雨水虽然停了,但是乌云依旧沉甸甸的压在林纳德头顶。他的精神力已经失去了大部分威能,但却依然能够敏锐的察觉到乌云之中似乎隐藏着对自己充满着恶意的存在正在虎视眈眈的窥探自己。
天色阴冷下来,他几乎瞧不清地面上的东西。
“呜——”
林纳德正冷得瑟瑟发抖之时,却听到一声悠扬而哀鸣的乐器声音不知从何而起。
这声音宛若一阵夜风吹过山谷,发出的呜呜声响,仔细听甚至能够听到其中夹杂着无数人哀嚎哭泣的声音,令人忍不住背后发寒,但是集中注意力之后却发现这只是某种风声而已。

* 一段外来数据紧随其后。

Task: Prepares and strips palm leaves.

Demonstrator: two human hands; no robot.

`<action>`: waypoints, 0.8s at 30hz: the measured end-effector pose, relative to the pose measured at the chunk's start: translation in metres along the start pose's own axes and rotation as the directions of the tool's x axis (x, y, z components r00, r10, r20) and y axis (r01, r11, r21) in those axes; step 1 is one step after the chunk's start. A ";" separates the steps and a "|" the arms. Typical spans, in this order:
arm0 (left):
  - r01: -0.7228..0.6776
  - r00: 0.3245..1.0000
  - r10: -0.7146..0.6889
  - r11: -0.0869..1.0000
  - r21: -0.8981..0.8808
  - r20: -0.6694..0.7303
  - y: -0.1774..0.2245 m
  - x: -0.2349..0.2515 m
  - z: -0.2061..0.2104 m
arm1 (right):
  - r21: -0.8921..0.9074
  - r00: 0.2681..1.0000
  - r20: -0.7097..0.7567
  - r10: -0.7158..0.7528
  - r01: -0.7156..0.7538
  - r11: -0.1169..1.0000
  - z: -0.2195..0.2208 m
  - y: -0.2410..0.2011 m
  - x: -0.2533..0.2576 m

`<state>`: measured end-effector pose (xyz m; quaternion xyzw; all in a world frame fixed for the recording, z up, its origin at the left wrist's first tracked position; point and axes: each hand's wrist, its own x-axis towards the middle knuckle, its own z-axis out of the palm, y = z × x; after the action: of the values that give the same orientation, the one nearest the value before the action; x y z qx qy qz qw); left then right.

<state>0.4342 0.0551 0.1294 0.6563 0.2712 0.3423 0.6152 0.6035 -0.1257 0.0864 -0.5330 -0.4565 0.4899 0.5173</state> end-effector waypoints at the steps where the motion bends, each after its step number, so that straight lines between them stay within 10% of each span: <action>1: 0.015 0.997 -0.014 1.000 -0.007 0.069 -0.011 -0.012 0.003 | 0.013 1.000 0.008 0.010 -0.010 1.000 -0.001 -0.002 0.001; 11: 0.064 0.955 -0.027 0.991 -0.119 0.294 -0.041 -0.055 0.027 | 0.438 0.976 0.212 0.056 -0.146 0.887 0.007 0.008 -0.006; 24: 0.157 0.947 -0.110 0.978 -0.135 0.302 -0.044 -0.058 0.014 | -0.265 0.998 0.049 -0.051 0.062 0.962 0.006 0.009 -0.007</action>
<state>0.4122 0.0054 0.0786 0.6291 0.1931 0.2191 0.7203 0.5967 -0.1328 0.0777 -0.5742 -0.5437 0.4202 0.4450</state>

随着这道声音响起,原本空空荡荡的山顶之上,缓缓的走上来无数面容各异身形飘忽不定的……人?
林纳德有些不太确定,因为这些人的身子全都是软绵绵的,走路歪东倒西,看上去就跟喝醉了酒一样。
不过除此之外,他们就没有什么过于古怪的地方了,每个人都面露哀伤悲切的神色,甚至有不少人的轻轻的抽泣着,用手拂去泪水。
等到四面八方的来人靠近林纳德所在的地方之后,他才能够勉强在这个漆黑的夜色之中清晰地看见他们的长相。

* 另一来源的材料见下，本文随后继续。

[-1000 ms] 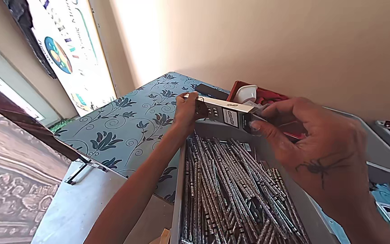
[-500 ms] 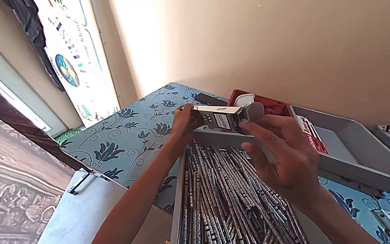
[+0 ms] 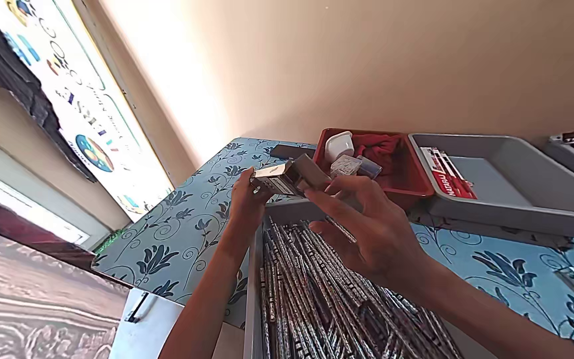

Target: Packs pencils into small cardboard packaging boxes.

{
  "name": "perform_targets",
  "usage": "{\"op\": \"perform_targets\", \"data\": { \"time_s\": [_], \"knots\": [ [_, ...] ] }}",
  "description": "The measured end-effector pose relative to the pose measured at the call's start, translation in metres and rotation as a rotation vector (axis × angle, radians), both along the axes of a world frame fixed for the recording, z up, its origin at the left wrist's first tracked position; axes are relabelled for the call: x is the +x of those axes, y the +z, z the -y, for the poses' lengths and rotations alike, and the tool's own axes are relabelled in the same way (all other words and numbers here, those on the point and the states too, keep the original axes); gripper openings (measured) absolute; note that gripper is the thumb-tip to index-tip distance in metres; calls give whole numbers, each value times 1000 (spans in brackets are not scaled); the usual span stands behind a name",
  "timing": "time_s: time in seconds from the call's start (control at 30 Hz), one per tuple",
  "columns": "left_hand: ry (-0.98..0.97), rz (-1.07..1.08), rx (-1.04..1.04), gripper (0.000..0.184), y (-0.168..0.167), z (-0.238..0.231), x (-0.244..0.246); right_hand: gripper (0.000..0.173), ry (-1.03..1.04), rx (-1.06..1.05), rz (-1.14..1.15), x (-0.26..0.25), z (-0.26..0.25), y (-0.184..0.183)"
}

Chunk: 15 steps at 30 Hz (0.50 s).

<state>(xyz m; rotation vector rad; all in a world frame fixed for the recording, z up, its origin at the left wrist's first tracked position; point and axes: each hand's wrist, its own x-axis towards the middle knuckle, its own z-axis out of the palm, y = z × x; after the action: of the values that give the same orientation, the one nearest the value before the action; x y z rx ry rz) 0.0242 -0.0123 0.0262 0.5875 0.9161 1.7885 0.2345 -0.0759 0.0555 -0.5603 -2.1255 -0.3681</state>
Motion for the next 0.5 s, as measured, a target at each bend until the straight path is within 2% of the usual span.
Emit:
{"op": "perform_targets", "data": {
  "time_s": [0.13, 0.33, 0.5],
  "knots": [
    [-26, -148, 41, 20, -7, 4, -2, 37, 8, -73, -38, 1, 2, 1],
    [19, -51, 18, 17, -5, -6, -5, 38, -12, -122, -39, -3, 4, -2],
    [-7, -217, 41, 15, -11, 4, -4, 40, 0, -192, -44, -2, 6, -3]
  ]
}}
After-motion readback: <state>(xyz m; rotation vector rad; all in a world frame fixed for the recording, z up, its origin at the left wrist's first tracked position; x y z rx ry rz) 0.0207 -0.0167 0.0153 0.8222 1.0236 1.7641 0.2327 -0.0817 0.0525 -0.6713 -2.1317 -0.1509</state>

林纳德总算知道为何他们一个一个走路都非常软绵绵的原因了,这些所谓的‘人’,身子的组成物质并非血肉,而是今日他曾经见到过的那种雾气组成。
这些四肢五官齐全的‘人’,除了比人面之雾多了一副身躯之外,其余都没有什么差别。
相比起林纳德对这些突兀出现之人的在意而言,这些悲哀不已的人却全都无视了他的存在。
他们自顾自地慢慢地,一步一步的踱到坟茔旁,悲鸣一声,喉咙中扯出一道长长的,听起来能够让人浑身起鸡皮疙瘩的哀嚎。

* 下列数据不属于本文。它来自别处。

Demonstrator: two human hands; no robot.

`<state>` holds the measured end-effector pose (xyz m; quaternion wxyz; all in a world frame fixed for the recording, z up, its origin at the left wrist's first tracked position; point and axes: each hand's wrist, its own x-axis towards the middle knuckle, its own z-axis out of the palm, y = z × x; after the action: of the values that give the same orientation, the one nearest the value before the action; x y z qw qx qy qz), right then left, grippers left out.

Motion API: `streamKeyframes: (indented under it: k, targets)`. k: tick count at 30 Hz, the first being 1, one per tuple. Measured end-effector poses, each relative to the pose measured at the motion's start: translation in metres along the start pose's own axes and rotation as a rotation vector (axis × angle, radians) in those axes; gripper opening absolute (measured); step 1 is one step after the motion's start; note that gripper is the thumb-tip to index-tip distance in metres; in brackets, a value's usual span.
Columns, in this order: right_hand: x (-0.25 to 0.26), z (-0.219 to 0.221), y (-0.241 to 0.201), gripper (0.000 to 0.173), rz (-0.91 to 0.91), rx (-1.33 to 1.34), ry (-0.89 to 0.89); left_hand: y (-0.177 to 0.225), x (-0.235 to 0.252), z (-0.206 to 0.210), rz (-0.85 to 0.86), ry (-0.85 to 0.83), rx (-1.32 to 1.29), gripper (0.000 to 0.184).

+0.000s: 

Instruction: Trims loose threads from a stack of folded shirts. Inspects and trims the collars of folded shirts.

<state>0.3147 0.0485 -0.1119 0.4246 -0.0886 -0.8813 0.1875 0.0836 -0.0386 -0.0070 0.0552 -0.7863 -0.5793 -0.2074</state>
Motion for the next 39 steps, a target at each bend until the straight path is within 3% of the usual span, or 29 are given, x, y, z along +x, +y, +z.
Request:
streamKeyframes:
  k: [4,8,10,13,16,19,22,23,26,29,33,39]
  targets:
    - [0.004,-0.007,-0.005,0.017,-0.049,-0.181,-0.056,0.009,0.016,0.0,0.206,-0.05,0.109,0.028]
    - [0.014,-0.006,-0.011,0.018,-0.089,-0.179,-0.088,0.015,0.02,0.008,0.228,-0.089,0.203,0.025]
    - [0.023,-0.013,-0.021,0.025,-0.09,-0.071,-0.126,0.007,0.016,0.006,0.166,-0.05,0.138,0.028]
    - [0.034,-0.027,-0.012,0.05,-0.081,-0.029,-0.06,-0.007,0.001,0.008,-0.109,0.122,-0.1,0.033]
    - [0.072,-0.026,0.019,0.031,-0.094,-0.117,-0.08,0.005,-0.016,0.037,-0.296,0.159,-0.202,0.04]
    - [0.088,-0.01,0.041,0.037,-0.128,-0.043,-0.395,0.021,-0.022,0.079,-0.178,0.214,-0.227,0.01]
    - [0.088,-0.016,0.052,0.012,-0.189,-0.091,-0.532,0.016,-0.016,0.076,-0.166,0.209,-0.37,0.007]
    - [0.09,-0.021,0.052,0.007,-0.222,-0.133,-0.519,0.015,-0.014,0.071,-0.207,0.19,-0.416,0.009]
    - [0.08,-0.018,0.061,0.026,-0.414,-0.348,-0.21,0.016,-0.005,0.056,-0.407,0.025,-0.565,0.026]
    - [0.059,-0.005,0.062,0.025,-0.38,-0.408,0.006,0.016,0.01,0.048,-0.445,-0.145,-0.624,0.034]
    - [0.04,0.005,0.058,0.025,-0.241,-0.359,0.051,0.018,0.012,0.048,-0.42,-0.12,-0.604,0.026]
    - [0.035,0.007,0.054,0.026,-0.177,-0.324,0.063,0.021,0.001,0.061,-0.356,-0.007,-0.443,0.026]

这种声音有些难以用语言来形容,实际上林纳德认为这种哀嚎与其说是音节,不如说是某一个词汇。
就比如他领悟的‘奈亚’一样,当他需要使出‘奈亚’之时,喉咙里就会不由自主的嘶吼一声难以听清的词汇。这个词汇不存在于人类的想象之中,甚至用人类的发声器官根本就无法准确的表达出这个词汇的精准意义,只能够含糊的冠以‘奈亚’这个发音相近的两个音节而已。
更加诡异的事情发生了,这些纯粹由雾气组成的人接踵而过,仿佛历经千辛万苦也要走到坟茔之前,就是为了吼上这一嗓子而已。
林纳德继续观察下去。
果然,第一个哀嚎过了的人影静静等待了数秒钟之后,脸上猛然间浮现出一股痛苦的神色。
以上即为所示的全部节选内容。